## MATERIAL PROVIDED
[Start of Attachment]

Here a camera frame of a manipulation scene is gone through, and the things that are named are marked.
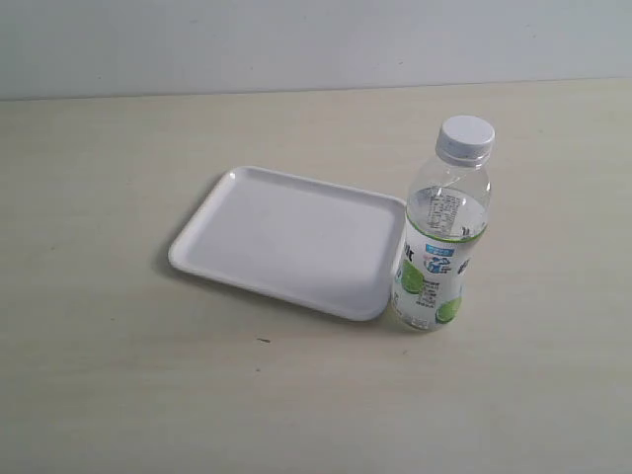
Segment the clear plastic drink bottle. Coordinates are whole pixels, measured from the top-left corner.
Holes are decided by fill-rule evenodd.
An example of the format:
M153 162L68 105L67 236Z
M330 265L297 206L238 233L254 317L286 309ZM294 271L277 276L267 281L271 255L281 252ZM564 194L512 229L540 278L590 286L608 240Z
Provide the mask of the clear plastic drink bottle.
M411 328L435 331L458 313L467 267L489 221L491 150L457 157L439 148L409 188L391 304Z

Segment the white bottle cap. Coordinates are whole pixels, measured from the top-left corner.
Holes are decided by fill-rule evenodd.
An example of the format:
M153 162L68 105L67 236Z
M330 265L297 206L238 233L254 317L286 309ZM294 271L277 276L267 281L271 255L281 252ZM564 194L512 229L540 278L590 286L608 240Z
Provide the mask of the white bottle cap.
M454 116L441 124L436 149L457 159L479 159L491 152L495 140L495 129L486 120Z

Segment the white rectangular plastic tray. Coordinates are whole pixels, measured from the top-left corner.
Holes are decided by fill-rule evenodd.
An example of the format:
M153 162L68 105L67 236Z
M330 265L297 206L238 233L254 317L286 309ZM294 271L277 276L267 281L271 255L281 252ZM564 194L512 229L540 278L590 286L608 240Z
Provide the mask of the white rectangular plastic tray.
M217 181L168 261L187 275L369 321L388 303L404 227L399 198L243 166Z

[End of Attachment]

## WHAT IS NEEDED
Scan the data above. Return every line with "Coordinates" in it.

## OUTPUT BELOW
Segment the clear plastic drink bottle. Coordinates are whole pixels, measured from the top-left corner.
Segment the white bottle cap. Coordinates are whole pixels, measured from the top-left corner.
Segment the white rectangular plastic tray. Coordinates are whole pixels, measured from the top-left corner.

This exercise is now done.